Somehow the idea dawned on me that the valve that was dropping had to do with the water pressure from the heat exchanger.  Which bit of equipment was keeping the boiler(s) from overheating.  And that heat exchange was not happening as it should be…

On impulse, I shut down the boiler.  And called the Maintenance man.  And he came out, and I told him what I had seen, and done.  And he nodded.  And thought, pulling on his pipe.  And then said, laconically - which I understood, and will never forget: “Aye, you did well.’

It turned out that there was a leak in the system, somewhere.  I forget where that one was.  Later on that winter I had to call him on another such anomaly, and together he and I found the leak in the system, under one of the wings of the (very old) building, the water soaking away into the ground on the hillside.  Which we never would have found out about, if I hadn’t acted on my instinct.  And instead, assumed something like: ‘Nothing to do with me.’


The world is on the boil.  We need a game changer.  Call it a/the Global Currency Reset/Revaluation.  Call it whatever you want.  Do it.                                
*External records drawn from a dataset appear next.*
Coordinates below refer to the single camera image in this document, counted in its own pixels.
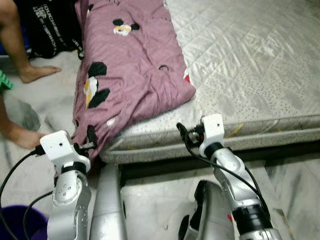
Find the green object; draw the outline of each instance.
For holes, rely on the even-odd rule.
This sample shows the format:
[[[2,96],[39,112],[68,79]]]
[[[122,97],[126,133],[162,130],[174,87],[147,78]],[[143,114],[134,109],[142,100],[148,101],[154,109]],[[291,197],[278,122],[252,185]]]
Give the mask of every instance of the green object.
[[[0,70],[0,93],[3,90],[12,90],[15,88],[15,85],[9,81],[7,76]]]

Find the pink quilt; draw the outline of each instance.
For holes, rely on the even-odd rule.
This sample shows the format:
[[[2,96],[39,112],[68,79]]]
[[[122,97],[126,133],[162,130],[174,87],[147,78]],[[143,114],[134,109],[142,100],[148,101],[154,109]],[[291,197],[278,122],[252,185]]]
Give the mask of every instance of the pink quilt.
[[[97,149],[123,128],[173,109],[195,94],[163,0],[78,0],[85,57],[78,70],[73,142],[94,128]]]

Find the white mattress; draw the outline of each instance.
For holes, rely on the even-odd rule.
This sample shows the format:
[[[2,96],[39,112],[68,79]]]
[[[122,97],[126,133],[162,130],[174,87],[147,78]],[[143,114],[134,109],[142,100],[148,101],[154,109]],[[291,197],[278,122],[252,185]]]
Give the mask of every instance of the white mattress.
[[[188,156],[188,128],[220,113],[235,150],[320,139],[318,0],[167,0],[196,96],[122,131],[105,162]]]

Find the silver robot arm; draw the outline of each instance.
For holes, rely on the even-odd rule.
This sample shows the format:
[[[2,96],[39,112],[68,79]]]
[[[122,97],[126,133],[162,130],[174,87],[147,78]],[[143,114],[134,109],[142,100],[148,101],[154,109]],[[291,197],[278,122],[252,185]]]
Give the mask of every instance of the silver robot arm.
[[[65,131],[46,135],[40,143],[58,174],[52,193],[48,239],[86,240],[91,199],[86,173],[90,170],[90,161],[76,152]]]
[[[202,118],[204,128],[200,154],[213,163],[232,171],[255,186],[245,169],[244,162],[229,149],[224,148],[224,124],[220,114]],[[239,240],[282,240],[277,229],[272,227],[270,214],[263,206],[262,200],[241,180],[230,173],[214,169],[214,175],[220,182],[222,192],[230,205],[232,215],[240,233]]]

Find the purple bucket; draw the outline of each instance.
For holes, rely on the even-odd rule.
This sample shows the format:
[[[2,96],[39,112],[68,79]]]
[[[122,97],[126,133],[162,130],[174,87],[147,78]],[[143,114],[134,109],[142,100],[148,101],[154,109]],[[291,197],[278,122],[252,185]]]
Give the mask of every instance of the purple bucket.
[[[3,208],[3,216],[11,231],[20,240],[26,239],[22,220],[27,206],[16,205]],[[31,240],[47,240],[48,219],[38,210],[32,208],[26,216],[26,231]],[[12,240],[3,222],[0,220],[0,239]]]

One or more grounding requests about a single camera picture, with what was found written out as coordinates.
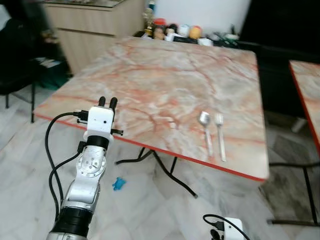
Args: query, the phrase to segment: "red table edge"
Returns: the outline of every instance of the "red table edge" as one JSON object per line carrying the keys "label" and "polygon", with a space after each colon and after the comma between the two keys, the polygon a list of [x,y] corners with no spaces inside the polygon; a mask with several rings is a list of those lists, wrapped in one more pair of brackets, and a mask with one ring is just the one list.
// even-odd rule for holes
{"label": "red table edge", "polygon": [[291,62],[289,62],[289,68],[290,68],[290,71],[291,71],[291,75],[292,75],[292,78],[293,78],[293,82],[294,82],[295,88],[296,88],[296,90],[298,92],[298,95],[299,95],[299,98],[300,98],[300,102],[302,104],[306,119],[308,121],[308,125],[309,125],[309,128],[311,130],[312,137],[313,137],[313,139],[315,141],[315,147],[316,147],[316,149],[318,151],[318,154],[319,154],[319,157],[320,157],[320,139],[318,138],[316,130],[315,130],[315,127],[312,124],[312,121],[311,121],[311,118],[310,118],[310,115],[309,115],[309,112],[308,112],[308,109],[307,109],[307,105],[306,105],[306,103],[304,101],[304,96],[302,95],[302,92],[301,92],[300,86],[298,84],[298,81],[297,81],[297,78],[296,78],[296,74],[295,74],[295,71],[294,71],[294,69],[292,67],[292,63]]}
{"label": "red table edge", "polygon": [[[43,115],[38,114],[38,113],[35,113],[34,115],[37,116],[38,118],[41,118],[41,119],[46,119],[46,120],[49,120],[49,121],[52,120],[52,118],[47,117],[47,116],[43,116]],[[63,120],[57,120],[55,122],[56,123],[60,123],[60,124],[64,124],[64,125],[67,125],[67,126],[70,126],[70,127],[78,128],[78,129],[81,129],[81,130],[86,130],[86,128],[83,127],[83,126],[74,125],[72,123],[68,123],[68,122],[63,121]],[[118,139],[118,140],[121,140],[123,142],[127,142],[127,143],[130,143],[130,144],[134,144],[134,145],[138,145],[138,146],[147,148],[147,149],[151,149],[151,150],[155,150],[155,151],[158,151],[158,152],[161,152],[161,153],[165,153],[165,154],[168,154],[168,155],[171,155],[171,156],[174,156],[174,157],[178,157],[180,159],[185,159],[185,160],[197,163],[197,164],[205,165],[207,167],[218,169],[218,170],[221,170],[221,171],[224,171],[224,172],[227,172],[227,173],[239,176],[239,177],[243,177],[243,178],[246,178],[246,179],[253,180],[253,181],[264,182],[264,181],[267,180],[267,178],[260,178],[260,177],[251,176],[251,175],[248,175],[248,174],[245,174],[245,173],[242,173],[242,172],[238,172],[238,171],[231,170],[231,169],[228,169],[228,168],[225,168],[225,167],[222,167],[222,166],[214,165],[214,164],[209,163],[209,162],[200,161],[200,160],[197,160],[197,159],[194,159],[194,158],[191,158],[191,157],[187,157],[187,156],[183,156],[183,155],[180,155],[180,154],[176,154],[176,153],[173,153],[173,152],[170,152],[170,151],[167,151],[167,150],[163,150],[163,149],[160,149],[160,148],[157,148],[157,147],[154,147],[154,146],[148,146],[146,144],[142,144],[142,143],[139,143],[139,142],[136,142],[136,141],[133,141],[133,140],[125,139],[125,138],[122,138],[122,137],[119,137],[119,136],[114,136],[114,138]]]}

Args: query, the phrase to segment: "wooden cabinet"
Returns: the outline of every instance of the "wooden cabinet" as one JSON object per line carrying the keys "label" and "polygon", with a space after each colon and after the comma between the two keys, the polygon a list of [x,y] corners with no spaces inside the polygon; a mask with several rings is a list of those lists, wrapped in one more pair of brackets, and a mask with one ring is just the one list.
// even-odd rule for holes
{"label": "wooden cabinet", "polygon": [[116,39],[143,29],[144,0],[124,0],[115,7],[45,3],[73,74],[78,73]]}

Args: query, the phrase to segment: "black chair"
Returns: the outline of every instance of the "black chair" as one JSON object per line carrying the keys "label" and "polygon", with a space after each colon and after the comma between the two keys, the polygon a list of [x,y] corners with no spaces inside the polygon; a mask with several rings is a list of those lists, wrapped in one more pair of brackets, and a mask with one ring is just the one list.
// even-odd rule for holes
{"label": "black chair", "polygon": [[[35,82],[46,69],[34,58],[35,38],[19,20],[10,19],[0,31],[0,95],[5,95],[9,108],[9,94],[31,104],[31,122],[34,122]],[[31,85],[31,100],[17,95],[16,91]]]}

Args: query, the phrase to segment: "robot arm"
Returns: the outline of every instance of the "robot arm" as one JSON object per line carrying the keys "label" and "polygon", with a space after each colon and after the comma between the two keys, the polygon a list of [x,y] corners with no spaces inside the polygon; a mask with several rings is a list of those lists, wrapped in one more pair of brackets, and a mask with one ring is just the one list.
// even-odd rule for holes
{"label": "robot arm", "polygon": [[106,170],[106,152],[113,143],[112,129],[117,99],[111,99],[110,107],[105,108],[106,99],[101,97],[98,106],[87,113],[87,130],[83,135],[86,141],[76,163],[76,176],[70,184],[61,205],[61,211],[47,240],[86,240],[89,224],[95,212],[100,192],[100,179]]}

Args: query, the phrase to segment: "blue toy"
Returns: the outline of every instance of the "blue toy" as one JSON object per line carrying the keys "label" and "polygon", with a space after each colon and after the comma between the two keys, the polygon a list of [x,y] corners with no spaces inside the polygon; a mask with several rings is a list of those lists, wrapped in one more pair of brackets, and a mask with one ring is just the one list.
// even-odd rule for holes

And we can talk about the details later.


footnotes:

(1) For my part, all I could think of to share in that vein was how, when I took the family dog out for a walk that day, he did his business successfully.  Which I counted as a plus particularly because he doesn’t always do it when I take him out for a walk.  (I have become, with no reluctance, the family’s dog walker, since I like to get out for a walk as often as possible anyway.  For the exercise, mostly, but also just to shake the cobwebs, from all the reading and ‘net surfing’ that I habitually engage in.)  
   I realize that it is a bit of a commentary on my life these days that this would be the extent of my sharing about the highlight of my day.  But there you go.  At my age, I guess I should be glad that I can even get outside for a walk.  And have basically good health.  And am not needing health/medical insurance.  Which I can’t afford, on my basic Social Security income.  
   I understand that in many states - including my home state of California, which I have just foresworn  for colder but more amenable ‘climes’ in Utah - illegal aliens are now being made eligible for the state’s Medicaid system.  But that’s another story.
   Sort of. 

(2) The story is more complicated than this thumbnail sketch of it, with the founders of the spiritual community having been the managers of said hotel for five years some thirteen years previously, after which slowly it began to run down; ‘in perfect timing’ for them to purchase it, for the proverbial song, just when their fledgling community had become financially sufficiently in a position to purchase it at such a knockdown price.  But to continue, for the purposes of this particular blog.  (But it helps to mention it, I feel, in order to set the scene more clearly.)